Section 17 Data Source
The original data can be found on my GitHub site (Source Data). The data comprises a table with 21613 rows (one per property sale) and 19 columns of explanatory variables. Descriptions of each data column is shown below. The fields containing categorical data as opposed to numeric (discrete or continuous) are also identified. The absence of information for a particular property, in a particular field was encoded with a blank.
Field Name | Data Type | Data Description |
---|---|---|
ID | Continuous Numeric | Unique Property Identifier |
Date | Continuous Numeric | Date of Sale |
Price | Continuous Numeric | Property Sale Price in USD |
Bedrooms | Dicrete Numeric | Number of Bedrooms |
Bathrooms | Dicrete Numeric | Number of Bathrooms |
sqft_living | Continuous Numeric | Size of the Living Space in square feet |
sqft_lot | Continuous Numeric | Total Size of the property in square feet |
floors | Dicrete Numeric | Number of Floors in Property |
waterfront | Categoric | 1=Waterfront View, 0=No Waterfront View |
view | Categoric | Number of Sides of Property with View |
condition | Categoric | Property Condition (1=Poor Condition 5= Excellent Condition) |
grade | Categoric | Property Condition (1=Poor, 13= Excellent) |
sqft_above | Continuous Numeric | Size of Upstairs Floors in square feet |
sqft_basement | Continuous Numeric | Size of Basement in square feet |
yr_built | Continuous Numeric | Construction Year |
yr_renovated | Continuous Numeric | Year Property Renovated |
zipcode | Categoric | Postal Code |
lat | Continuous Numeric | Property Latitute |
long | Continuous Numeric | Property Longitude |
Exploratory Analysis
For large, multivariate data sets it takes more time to search through and explore a data set. The plots below allow a quick inspection of the original data-set.
Whilst Visual inspection of the data table is tedious and unreliable, through sorting property ID’s, I was able to identify that a small number of properties appear multiple times in the data. This comes about due to a single property being sold more than once during within the data collection period. For my analysis, I chose to retain only the most recent transactional record for properties with multiple appearances. This process reduced the size of the data-table from 21613 to 21436 rows.

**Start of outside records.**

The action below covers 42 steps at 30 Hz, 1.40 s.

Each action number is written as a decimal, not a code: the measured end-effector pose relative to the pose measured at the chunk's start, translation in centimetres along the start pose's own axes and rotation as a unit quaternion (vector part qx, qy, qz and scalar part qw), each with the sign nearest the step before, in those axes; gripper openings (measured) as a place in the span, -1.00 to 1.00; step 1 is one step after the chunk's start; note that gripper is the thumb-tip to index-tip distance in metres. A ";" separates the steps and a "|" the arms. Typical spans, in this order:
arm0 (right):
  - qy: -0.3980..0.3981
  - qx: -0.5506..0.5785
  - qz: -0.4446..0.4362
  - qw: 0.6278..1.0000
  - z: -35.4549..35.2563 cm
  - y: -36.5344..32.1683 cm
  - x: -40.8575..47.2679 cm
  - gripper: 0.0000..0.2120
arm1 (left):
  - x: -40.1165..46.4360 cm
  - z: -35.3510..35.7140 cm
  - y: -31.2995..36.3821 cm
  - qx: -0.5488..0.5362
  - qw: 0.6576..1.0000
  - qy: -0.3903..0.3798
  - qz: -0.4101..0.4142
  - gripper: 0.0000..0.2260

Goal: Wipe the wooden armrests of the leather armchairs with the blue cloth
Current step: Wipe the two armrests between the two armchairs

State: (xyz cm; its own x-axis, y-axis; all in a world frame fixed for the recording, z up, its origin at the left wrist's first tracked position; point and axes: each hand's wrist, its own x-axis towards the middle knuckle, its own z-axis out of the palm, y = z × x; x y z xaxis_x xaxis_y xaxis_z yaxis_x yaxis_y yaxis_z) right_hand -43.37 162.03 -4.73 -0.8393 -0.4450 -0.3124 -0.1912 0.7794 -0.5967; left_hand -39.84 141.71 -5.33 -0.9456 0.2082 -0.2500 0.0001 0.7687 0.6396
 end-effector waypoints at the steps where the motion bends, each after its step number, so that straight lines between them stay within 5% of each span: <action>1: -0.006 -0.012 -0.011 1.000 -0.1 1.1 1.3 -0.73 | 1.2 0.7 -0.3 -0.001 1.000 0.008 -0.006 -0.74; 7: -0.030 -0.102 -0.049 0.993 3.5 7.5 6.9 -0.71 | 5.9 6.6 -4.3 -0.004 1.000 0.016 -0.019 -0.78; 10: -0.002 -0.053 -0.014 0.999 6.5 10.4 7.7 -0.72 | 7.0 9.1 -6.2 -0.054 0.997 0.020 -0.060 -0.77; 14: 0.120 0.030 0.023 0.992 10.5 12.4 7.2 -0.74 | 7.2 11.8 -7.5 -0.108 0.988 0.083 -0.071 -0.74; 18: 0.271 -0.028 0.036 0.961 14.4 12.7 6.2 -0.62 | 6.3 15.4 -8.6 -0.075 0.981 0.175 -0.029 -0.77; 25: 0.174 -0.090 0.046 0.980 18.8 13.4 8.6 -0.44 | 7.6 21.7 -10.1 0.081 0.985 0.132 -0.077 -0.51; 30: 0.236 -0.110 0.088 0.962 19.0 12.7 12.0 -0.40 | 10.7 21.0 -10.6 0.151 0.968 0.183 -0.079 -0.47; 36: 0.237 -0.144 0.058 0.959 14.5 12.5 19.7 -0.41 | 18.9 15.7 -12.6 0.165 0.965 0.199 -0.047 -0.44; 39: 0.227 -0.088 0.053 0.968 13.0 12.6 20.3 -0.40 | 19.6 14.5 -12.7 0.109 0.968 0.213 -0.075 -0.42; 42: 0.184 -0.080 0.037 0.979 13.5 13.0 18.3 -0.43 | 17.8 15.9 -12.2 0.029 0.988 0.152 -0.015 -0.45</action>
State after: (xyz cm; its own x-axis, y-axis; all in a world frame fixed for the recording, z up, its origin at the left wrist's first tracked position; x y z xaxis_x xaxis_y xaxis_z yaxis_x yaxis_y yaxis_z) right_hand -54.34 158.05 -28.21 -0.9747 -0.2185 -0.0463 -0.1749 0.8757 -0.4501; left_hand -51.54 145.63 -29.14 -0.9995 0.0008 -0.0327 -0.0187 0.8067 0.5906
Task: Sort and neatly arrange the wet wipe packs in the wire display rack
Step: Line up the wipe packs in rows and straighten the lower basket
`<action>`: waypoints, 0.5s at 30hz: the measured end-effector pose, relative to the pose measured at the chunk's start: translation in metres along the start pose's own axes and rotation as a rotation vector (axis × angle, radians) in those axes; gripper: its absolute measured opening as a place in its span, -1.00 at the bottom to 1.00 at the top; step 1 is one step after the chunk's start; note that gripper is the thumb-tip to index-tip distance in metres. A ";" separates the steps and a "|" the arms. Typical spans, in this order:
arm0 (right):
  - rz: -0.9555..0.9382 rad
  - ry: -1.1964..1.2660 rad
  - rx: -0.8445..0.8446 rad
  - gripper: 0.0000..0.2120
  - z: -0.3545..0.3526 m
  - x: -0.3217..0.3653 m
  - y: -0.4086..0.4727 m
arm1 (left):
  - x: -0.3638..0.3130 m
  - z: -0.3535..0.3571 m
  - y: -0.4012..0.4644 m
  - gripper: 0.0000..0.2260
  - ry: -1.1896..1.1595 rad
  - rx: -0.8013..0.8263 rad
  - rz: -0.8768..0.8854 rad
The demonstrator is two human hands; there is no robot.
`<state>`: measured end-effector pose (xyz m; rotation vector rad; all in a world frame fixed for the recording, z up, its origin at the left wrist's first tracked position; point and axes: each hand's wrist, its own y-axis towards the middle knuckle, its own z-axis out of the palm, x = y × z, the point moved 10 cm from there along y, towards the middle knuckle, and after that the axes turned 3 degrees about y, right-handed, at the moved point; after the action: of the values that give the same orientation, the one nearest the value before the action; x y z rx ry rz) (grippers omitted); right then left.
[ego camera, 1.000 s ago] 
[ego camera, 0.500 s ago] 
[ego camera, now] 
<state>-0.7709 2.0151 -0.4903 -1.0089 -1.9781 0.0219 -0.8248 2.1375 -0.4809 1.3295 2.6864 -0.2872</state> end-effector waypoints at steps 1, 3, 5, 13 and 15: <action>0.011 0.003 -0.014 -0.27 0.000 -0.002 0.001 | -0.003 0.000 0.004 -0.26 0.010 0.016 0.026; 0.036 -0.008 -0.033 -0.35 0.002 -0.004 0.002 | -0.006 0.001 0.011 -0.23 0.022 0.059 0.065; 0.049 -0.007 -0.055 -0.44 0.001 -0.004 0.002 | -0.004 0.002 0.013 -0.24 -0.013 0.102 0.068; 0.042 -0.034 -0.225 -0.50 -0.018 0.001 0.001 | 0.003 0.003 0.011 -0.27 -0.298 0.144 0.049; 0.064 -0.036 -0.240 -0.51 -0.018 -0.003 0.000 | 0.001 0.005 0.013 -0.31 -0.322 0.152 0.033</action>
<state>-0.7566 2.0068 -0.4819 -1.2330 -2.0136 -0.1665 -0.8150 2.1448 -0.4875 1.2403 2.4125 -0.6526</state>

In figure 17.1, we that the largest 6% of all sale transactions by number, account for 18% of the total transactional value in the data. Furthermore, as can be seen this group of properties outlies the other property values.
In figure 17.2, we see a large spread in the sizes of living spaces and a significant portion of properties without basements. In the lot size chart, we see again a large spread of sizes with a significant upper tail.
In figure 17.3, we see that the modal number of bedrooms is three and the modal number of bathrooms is 2. There are 13 and 85 properties with no bedrooms or no bathrooms respectively. These are understood to be data entry errors are are excluded from the analysis data sets. There is also one mid-value property in the data with 33 bedrooms, this should also be excluded as an error.
In figure 17.4, we see that the vast majority of the properties in the data-set do not have a waterfront view. This is surprising given the presence of significant lakes near to Seattle. We do see in figure 17.5, that a significant minority of properties do have a general view. It is possible that the low number of waterfront view properties is due to a very restrictive criteria set being applied (eg. property must be next to water for a waterfront view flag). The vast majority of the properties in the data are either single storey appartments or bungalows (10559) or two storey maisonettes (8209).
In figure 17.5, we see that a significant minority of the properties in the data-set (approx 10%) have a view on at least one side There are only 193 properties in the data-set in poor condition (ie. condition less than 2). Visual inspection of these records, shows that they were built in the early 20th century and may have become dilapidated.
In figure 17.6, we see that the vast majority of properties were built in late 20th century and early 21st century. The earliest construction date in the data is 1900.The grade metric is another measure of property condition. As it has a wider range of values than “condition”, it looks like a better differentiator of properties in good and bad states of repair.